Weidentipi in Kitas - Pflegetipps

Für mich gehört ein Weidentipi in jede Kita. Oder auch gern zwei oder drei. Wohl dem der Platz hat. Die gekauften Weidengeflechte halten nur von 12 bis Mittag. Bild vom Mai 2016 aus Wattenbek.

 

Weidentipis sind bei Kindern sehr beliebt. Als Tunnel oder Rückzugsort gestaltbar. Bei der laufenden Pflege muss drauf geachtet werden, dass keine spitzen Zweige in Augenhöhe hineinragen. Diese sind abzuschneiden oder wegzubinden. Ansonsten dürfen die Pflanzen wachsen.

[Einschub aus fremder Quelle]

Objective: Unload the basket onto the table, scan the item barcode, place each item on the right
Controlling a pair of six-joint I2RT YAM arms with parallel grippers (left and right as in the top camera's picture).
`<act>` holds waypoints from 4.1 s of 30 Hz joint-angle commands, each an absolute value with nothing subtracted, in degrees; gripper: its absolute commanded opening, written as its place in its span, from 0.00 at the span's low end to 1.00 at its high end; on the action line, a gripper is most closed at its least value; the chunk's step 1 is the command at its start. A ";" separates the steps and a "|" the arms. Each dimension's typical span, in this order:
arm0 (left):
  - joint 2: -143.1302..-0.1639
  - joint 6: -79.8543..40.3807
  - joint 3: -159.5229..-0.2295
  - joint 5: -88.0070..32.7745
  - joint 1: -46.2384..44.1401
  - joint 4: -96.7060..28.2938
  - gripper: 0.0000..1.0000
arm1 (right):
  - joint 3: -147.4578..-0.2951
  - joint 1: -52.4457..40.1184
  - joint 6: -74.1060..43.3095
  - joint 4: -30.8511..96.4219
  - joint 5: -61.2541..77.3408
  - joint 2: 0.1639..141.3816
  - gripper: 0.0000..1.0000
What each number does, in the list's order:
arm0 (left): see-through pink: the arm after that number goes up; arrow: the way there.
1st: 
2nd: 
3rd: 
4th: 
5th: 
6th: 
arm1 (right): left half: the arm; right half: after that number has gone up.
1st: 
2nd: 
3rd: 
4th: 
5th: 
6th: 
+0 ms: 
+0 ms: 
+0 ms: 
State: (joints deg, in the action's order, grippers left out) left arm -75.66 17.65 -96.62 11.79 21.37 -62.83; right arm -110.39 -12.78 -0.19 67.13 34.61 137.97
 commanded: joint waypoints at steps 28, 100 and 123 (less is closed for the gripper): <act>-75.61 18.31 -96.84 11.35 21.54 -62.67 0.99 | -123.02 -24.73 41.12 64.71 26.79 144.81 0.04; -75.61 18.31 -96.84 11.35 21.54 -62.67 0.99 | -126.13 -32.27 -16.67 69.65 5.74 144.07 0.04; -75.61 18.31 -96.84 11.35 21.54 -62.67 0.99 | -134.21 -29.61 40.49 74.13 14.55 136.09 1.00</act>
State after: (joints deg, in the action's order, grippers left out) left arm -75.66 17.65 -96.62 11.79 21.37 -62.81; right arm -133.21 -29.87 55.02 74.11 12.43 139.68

Alte Stämme, die keinen Grünbewuchs mehr produzieren, sind zu ersetzen, da die Standsicherheit verloren geht.

 

Einen guten Start bei der Neuanpflanzung ist es, einen Ringkanal auszuheben und außen herum einen kleinen Wall zu belassen. In diese Mulde (Ring, in dem die Pflanzen stehen) kann am Anfang gut gewässert werden. Später sammelt sich hier leichter Regenwasser und gelangt dadurch an die Pflanzen, fließt nicht weg. In obigem Beispiel wurde das mustergültig praktiziert.

 

 

 

Vergleichsbild zu obigem Bild vom April 2022. Zu erahnen sind noch die Mulden, in denen die Weidenruten eingesetz wurden. Sie liegen tiefer, damit fließt mehr Wasser automatisch zu und versickert im Wurzelbereich. Natürliche Bewässerung.

 

 

Kräftiger bewundernswerter Neuaustrieb im Jahr 2022.

 

Bild aus 2021 in Neumünster.

 

Wer Natur haben will, muss auch etwas dafür tun. Weiden bedürfen einer regelmäßigen Pflege. Besonders wenn sie gut wachsen. Bild aus 2021 in Kiel-Oppendorf.

 

 

 

Versteck, Rückzugsort, vielfältige Nutzungs- und Spielmöglichkeiten für Kinder. Und wenn sie noch so klein sind. Bild aus 2022 in Blunk.

 

 

Weidenruten auf einen Wall gesetzt, keine gute Idee. Weiden sind wasserliebend. Bild aus 2023 in Wallsbüll.

 

Hier soll ein Weidengang entstehen, gerade frisch angelegt. Bild aus 2023 in Bordesholm.

 

Diesmal sind es keine Weiden. Ein Buchengang soll entstehen. Gerade neu Angelegt. Bild aus 2023 in Nettelsee.

 

 

Wenn Weiden zu alt und knorrig werden und nicht mehr grün ausschlagen, kommt mein Auftritt. Drücken bis es knackt. Einige schwere Stämme habe ich schon umgelegt. Bild aus 2023 in Kiel-Holtenau.